» **Try it**: From the listing below, copy out every line where the word "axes" appears.
──────── Provided data ────────
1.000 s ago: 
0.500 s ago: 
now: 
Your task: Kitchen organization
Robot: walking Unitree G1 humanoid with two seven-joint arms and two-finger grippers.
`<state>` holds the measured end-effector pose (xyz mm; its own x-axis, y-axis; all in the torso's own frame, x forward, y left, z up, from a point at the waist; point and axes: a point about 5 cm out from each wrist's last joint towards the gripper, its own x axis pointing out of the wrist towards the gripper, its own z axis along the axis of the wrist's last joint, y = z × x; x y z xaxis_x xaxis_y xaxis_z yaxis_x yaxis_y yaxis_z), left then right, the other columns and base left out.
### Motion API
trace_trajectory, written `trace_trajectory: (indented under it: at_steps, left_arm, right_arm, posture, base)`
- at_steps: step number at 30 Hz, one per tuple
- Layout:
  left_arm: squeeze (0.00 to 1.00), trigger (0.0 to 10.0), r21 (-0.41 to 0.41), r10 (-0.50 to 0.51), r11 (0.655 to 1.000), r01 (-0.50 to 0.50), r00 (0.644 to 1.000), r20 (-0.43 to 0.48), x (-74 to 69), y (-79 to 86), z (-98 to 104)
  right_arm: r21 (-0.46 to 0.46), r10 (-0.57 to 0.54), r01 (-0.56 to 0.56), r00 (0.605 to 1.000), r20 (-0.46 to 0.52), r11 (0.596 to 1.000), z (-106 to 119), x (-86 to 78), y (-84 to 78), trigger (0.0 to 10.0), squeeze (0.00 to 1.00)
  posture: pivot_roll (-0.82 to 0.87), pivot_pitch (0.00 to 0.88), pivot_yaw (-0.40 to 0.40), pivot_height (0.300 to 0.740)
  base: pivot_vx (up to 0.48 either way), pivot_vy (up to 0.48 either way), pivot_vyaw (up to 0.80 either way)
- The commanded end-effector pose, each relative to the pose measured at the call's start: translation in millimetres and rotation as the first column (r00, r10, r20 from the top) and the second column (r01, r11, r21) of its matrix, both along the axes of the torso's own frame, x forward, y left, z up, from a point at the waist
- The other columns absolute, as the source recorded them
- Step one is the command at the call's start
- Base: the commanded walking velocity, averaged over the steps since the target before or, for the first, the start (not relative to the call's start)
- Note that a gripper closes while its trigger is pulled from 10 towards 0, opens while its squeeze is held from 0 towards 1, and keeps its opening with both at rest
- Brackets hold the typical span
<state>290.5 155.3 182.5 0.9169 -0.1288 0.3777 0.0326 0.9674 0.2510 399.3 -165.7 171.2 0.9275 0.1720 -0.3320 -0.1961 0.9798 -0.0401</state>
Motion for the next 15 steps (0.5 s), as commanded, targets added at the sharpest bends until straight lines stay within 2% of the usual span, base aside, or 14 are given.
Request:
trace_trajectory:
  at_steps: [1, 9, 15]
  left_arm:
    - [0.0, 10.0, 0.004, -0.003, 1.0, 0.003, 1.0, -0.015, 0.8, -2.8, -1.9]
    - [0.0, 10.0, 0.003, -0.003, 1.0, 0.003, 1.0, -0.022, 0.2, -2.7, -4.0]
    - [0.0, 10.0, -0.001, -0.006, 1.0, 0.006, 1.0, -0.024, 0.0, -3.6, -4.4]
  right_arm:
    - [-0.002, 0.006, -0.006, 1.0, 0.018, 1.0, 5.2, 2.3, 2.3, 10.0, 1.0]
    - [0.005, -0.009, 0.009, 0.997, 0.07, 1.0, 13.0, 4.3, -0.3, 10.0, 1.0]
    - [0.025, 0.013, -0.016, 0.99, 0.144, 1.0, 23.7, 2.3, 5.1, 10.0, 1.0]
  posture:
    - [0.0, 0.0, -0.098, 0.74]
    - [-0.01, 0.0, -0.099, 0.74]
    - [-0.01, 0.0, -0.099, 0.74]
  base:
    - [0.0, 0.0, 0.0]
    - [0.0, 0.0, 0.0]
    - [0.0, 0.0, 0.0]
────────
» **Result**:
`<state>` holds the measured end-effector pose (xyz mm; its own x-axis, y-axis; all in the torso's own frame, x forward, y left, z up, from a point at the waist; point and axes: a point about 5 cm out from each wrist's last joint towards the gripper, its own x axis pointing out of the wrist towards the gripper, its own z axis along the axis of the wrist's last joint, y = z × x; x y z xaxis_x xaxis_y xaxis_z yaxis_x yaxis_y yaxis_z), left then right, the other columns and base left out.
- The commanded end-effector pose, each relative to the pose measured at the call's start: translation in millimetres and rotation as the first column (r00, r10, r20 from the top) and the second column (r01, r11, r21) of its matrix, both along the axes of the torso's own frame, x forward, y left, z up, from a point at the waist

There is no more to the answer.